El Blog de Javier Caraballo

Javier Caraballo es periodista de EL MUNDO. Es redactor Jefe de Andalucía y autor, de lunes a viernes, de una columna de opinión, el Matacán, sobre la actualidad política y social. También participa en las tertulias nacionales de Onda Cero, "Herrera en la Onda" y "La Brújula".

01 junio 2011

Aprehensión




Vivimos pendientes de una plaga. Parece que la esperamos, más que temerla, la intuimos; se presiente, está ahí, ya viene, se acerca. Vive el hombre moderno a la espera de un mal antiguo, primitivo, un azote que lo borre de la faz de la tierra, una enfermedad que desborde los hospitales, que desconcierte a los laboratorios, que reviente los tubos de ensayos y empape de bacterias las batas blancas de los científicos. Un virus desconocido, con nombre de satélite espacial E-42, que llene las aceras de mascarillas y de ojos esquivos, bocas cerradas y miradas desconfiadas, un muro invisible que nos convierta en sospechosos ante los demás, en víctimas frente al vecino. Estamos esperando la pandemia, la enfermedad global, y por eso, en cada temporada, la humanidad entera se alerta con la llegada de un mal nuevo.

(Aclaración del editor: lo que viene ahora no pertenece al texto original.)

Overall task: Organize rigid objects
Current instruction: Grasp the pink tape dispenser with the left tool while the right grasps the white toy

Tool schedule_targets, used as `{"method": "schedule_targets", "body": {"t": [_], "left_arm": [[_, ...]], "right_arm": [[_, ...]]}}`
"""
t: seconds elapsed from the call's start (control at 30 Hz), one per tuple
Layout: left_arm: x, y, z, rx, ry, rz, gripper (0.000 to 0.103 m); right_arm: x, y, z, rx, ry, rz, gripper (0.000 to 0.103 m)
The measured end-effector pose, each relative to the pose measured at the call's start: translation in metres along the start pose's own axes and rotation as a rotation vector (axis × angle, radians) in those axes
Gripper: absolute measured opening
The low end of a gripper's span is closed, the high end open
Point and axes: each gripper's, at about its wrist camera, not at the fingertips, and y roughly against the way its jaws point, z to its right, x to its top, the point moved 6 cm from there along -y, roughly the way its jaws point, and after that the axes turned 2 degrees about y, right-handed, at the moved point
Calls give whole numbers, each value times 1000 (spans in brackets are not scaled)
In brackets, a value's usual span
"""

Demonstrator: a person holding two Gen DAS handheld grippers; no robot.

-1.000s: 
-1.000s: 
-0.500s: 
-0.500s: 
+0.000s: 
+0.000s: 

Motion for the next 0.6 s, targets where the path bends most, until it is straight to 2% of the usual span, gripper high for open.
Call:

Ahora son los pepinos, la fiebre verde, como antes fue la peste porcina, la Gripe A, y antes la Gripe aviar, y antes de antes, el mal de las vacas locas. Pero es la certeza del hombre de que un gran mal puede asolar la tierra, es la inseguridad de este cambio de milenio, la que hace creíble las alertas. Es el temor subconsciente el que rompe todos los rigores, el que cierra las fronteras de golpe, el que hace añicos la fidelidad alemana, el que derrite en un instante la frialdad científica y la sensatez europea. Por esa acumulación de espera y desconocimiento; por esta aprehensión se multiplican las alarmas, se extiende el miedo, se propaga el pánico. La fiebre de ahora nace de una bacteria que vive en el intestino del hombre, de los animales; una bacteria inofensiva que se convierte en plaga, trasmuta como las anteriores, la del pollo, la de la vaca, se vuelve feroz. Y todo surge en los establos que el urbanita imagina con montañas de estiércol a su alrededor, y los animales enfangados en un barro de orines y de heces. No es real, pero así se imagina porque así se espera.

Vivimos presos de nuestros remordimientos, de aquello que no hacemos bien, de las injusticias que toleramos, de las hambrunas que consentimos, del egoísmo que engendramos, de las deidades que olvidamos, de la velocidad con la que transitamos por la vida, de la incertidumbre que acumulamos. Como el sermón de Paneloux, como el último sermón del sacerdote de Orán, la ciudad cercada por la peste. Paneloux se había agotado en sí mismo; su sermón apocalíptico se desvaneció cuando la muerte de niños inocentes, de hombres y mujeres piadosos, arrastrados por la plaga, hacía imposible sostener por más tiempo que era Dios quien, cansado de soportar el mal del hombre, había apartado de ellos su mirada. Entonces, poco antes de morir también él, en su último sermón, Paneloux alzó los brazos: «Hermanos míos, ha llegado el momento en que es preciso creerlo todo o negarlo todo. Y ¿quién de vosotros se atrevería a negarlo todo?». Estamos pendientes de una plaga quizá porque estamos pendientes de esa pregunta definitiva, la que nos sitúe frente al abismo de lo que somos.